Our house, like all the others in the street, was a three bedroom semi. And since we only occupied two of the bedrooms between us, Colin and I always shared, we became a bit of an overspill estate ourselves. Joe's sister Terry coming to live with us for a while. Then, more controversially, a cousin from Rose's side of the family called Ronnie. Yes, generally referred to, to my profound dislike, as "Big Ronnie." He stayed long enough to have started at the local secondary school but eventually returned to Bootle for various not settling in reasons. And I've always suspected I might have been one of them.
In any case we'd have needed the third bedroom back before too long as the Hughes family was soon to expand. But that's for the next chapter. For now I'll end this one with two football-connected memories, both from 1958.
The first one happens when I've come downstairs one winter morning, a couple of weeks after my fourth birthday, so only a few months after we've moved in. Joe's sat at the dining room table with a newspaper open in front of him and he's crying. "Bobby Charlton's alive but they're not sure about Duncan Edwards" I remember him saying, before he lifts me up on his knee and explains who they are and what's happened to the Manchester United team last night in Munich.
My dad's also in the second and much happier football memory. It's June now, of the same year and we're both in the living room. Joe's up a step-ladder, supposedly painting the ceiling.

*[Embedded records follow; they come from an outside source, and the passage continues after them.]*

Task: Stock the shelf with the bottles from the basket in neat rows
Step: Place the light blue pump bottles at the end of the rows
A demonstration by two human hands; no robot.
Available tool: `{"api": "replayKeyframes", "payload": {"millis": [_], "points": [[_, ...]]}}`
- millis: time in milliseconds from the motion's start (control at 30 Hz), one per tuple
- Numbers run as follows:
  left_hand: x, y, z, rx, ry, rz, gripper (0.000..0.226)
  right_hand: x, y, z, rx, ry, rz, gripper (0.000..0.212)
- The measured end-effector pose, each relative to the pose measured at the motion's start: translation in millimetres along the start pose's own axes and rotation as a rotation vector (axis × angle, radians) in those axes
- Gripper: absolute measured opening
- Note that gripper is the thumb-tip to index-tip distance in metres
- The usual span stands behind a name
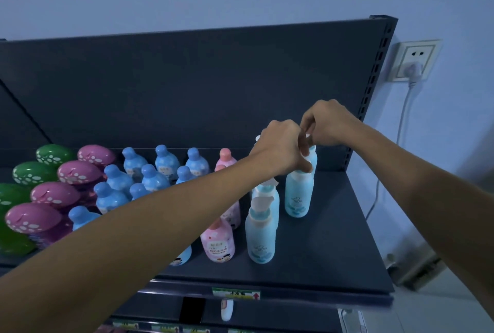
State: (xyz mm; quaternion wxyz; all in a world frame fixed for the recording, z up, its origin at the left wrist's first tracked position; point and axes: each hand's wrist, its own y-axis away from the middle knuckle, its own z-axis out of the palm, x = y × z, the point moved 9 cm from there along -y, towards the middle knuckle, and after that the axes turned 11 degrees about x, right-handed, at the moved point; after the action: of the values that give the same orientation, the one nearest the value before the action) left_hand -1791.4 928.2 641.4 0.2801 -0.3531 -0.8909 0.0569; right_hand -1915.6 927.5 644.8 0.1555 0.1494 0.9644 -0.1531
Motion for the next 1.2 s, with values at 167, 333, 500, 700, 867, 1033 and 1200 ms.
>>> {"api": "replayKeyframes", "payload": {"millis": [167,333,500,700,867,1033,1200], "points": [[-6.4,-7.6,4.4,0.021,0.010,-0.022,0.025,1.4,-9.0,6.2,-0.004,-0.013,0.006,0.020],[-10.0,-11.2,10.3,0.031,0.014,-0.053,0.036,-1.0,-13.3,11.4,-0.020,-0.028,-0.004,0.019],[-14.0,-13.7,12.0,0.036,0.023,-0.077,0.036,1.7,-14.6,13.3,-0.040,-0.050,0.016,0.019],[-18.7,-15.3,13.7,0.052,0.033,-0.090,0.034,5.8,-16.9,15.8,-0.038,-0.068,0.027,0.020],[-20.4,-15.9,16.7,0.050,0.052,-0.103,0.034,5.1,-20.3,18.8,-0.029,-0.086,0.027,0.022],[-19.4,-14.1,20.1,0.042,0.060,-0.082,0.031,6.0,-21.2,21.3,-0.028,-0.094,0.028,0.020],[-16.9,-11.9,20.2,0.056,0.062,-0.049,0.035,7.5,-19.0,24.1,-0.044,-0.094,0.045,0.020]]}}
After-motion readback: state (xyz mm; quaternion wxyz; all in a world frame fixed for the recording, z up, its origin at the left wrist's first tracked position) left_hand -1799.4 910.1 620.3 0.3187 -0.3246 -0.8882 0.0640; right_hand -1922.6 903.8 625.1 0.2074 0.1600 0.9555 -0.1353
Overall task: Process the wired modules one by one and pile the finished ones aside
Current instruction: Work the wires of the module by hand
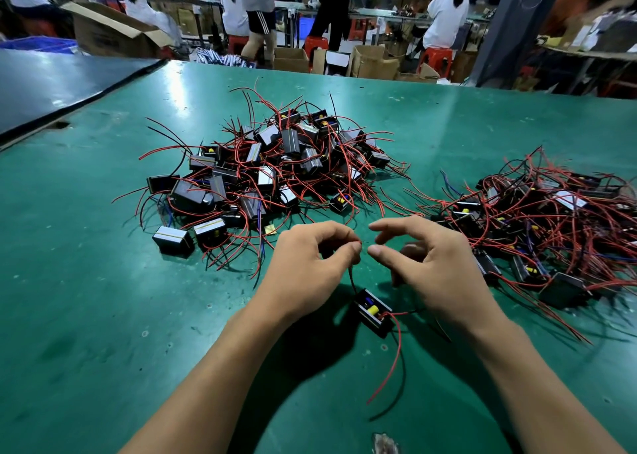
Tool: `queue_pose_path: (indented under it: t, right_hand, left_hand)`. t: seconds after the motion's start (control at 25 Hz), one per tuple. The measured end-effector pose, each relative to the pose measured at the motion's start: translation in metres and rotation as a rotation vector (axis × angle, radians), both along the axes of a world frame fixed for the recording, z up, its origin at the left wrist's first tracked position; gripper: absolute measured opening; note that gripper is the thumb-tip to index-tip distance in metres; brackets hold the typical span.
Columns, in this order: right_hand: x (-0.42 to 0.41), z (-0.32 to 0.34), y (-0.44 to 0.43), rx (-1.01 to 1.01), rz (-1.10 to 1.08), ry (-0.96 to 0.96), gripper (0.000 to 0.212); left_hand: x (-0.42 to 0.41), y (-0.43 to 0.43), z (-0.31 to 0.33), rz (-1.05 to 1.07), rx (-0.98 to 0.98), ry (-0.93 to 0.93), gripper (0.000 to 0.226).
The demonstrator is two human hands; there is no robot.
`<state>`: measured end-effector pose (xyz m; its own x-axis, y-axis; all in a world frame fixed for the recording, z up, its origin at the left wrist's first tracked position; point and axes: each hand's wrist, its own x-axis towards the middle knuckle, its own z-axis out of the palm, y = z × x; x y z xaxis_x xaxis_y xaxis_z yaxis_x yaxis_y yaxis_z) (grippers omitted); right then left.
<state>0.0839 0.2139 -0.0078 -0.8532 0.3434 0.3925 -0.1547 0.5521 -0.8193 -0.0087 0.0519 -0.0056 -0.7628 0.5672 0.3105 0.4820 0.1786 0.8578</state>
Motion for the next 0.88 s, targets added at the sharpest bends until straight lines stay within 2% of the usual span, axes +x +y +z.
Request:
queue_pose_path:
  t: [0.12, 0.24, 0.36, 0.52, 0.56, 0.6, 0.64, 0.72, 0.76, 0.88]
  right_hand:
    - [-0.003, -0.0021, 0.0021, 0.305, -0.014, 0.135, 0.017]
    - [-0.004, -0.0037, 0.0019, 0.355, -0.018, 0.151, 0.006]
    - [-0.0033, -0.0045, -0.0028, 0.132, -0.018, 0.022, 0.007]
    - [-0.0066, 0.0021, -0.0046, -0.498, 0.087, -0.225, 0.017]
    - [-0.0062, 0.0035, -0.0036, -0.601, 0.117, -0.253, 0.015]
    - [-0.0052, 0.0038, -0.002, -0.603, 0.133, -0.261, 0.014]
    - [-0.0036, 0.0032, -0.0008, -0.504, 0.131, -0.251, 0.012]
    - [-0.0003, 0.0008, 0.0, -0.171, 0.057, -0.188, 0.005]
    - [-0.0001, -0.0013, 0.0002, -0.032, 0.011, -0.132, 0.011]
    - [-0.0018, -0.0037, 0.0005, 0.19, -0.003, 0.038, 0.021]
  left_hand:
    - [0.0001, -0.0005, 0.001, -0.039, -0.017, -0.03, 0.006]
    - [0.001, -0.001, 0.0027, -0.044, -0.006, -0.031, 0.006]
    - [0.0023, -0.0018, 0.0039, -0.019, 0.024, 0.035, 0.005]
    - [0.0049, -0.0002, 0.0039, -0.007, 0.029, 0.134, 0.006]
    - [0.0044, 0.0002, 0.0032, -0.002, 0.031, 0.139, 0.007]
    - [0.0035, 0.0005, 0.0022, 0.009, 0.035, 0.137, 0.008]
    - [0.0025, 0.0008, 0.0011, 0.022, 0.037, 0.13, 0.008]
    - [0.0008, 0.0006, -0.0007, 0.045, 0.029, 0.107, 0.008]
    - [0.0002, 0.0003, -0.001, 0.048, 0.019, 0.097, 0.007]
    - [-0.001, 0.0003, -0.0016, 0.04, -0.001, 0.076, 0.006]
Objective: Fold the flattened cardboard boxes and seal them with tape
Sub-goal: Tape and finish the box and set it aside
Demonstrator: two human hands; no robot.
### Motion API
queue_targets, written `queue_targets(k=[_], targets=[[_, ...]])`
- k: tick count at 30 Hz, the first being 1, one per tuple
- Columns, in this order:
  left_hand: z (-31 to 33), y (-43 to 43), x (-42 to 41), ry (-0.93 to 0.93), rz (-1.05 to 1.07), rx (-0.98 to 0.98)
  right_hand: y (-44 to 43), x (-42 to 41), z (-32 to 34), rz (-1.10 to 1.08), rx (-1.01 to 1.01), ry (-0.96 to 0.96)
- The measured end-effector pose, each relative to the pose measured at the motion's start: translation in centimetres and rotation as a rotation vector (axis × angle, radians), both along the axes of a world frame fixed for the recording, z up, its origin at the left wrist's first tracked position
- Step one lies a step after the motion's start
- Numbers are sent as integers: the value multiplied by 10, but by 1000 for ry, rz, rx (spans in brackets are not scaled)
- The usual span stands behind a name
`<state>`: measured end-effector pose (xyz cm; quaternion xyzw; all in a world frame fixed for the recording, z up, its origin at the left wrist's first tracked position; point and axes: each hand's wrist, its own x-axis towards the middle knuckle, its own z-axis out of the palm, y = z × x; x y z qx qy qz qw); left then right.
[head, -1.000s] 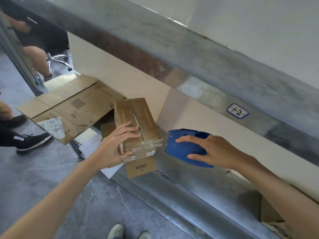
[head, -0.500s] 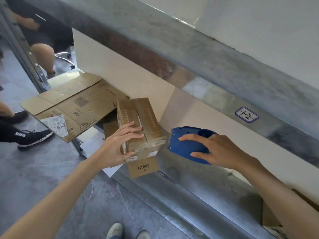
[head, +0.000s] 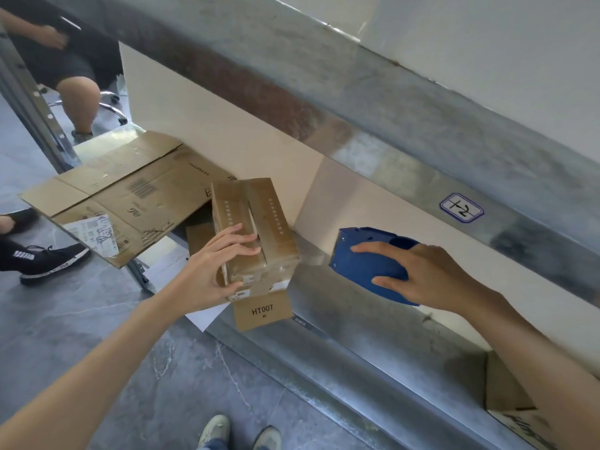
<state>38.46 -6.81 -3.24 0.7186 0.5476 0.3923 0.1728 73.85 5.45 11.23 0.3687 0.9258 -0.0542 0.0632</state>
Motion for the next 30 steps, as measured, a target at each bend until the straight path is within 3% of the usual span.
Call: queue_targets(k=[6,16,30], targets=[[-1,-3,0,-4,0,8,-3,-9,-19,-25,96,-90],[-8,-4,-2,1,1,6,-4,-45,-48,-91,122,39],[-11,5,-2,-4,4,-3,4,-101,-64,48,211,-52]])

And I'm sat on the floor "keeping out of his way." But really we're both watching the new television. Just arrived, our first and rented specially because of what's on it now. The 1958 World Cup Final. And I don't really understand what's happening on the screen, but so clearly remember how excited Joe gets every time a particular player goes anywhere near the ball, that when Rose and Colin come in later on I'm delighted to give them the news that "Pelé's won the World Cup!"
And next time...? Well actually I've got up the morning after writing all you've just read and, picking up on my own introduction about simplification, I've decided to do some simplifying of what I'd got planned for the next chapter. After all, I'm still only four years old when this one ends and, charming as little children can be I know I didn't stay charming. So next time, well, there'll be more years covered with probably a bit more grit in the story. And I'll be on my way to moving back into Liverpool.
His name was Tenzing Norgay, spelt like that.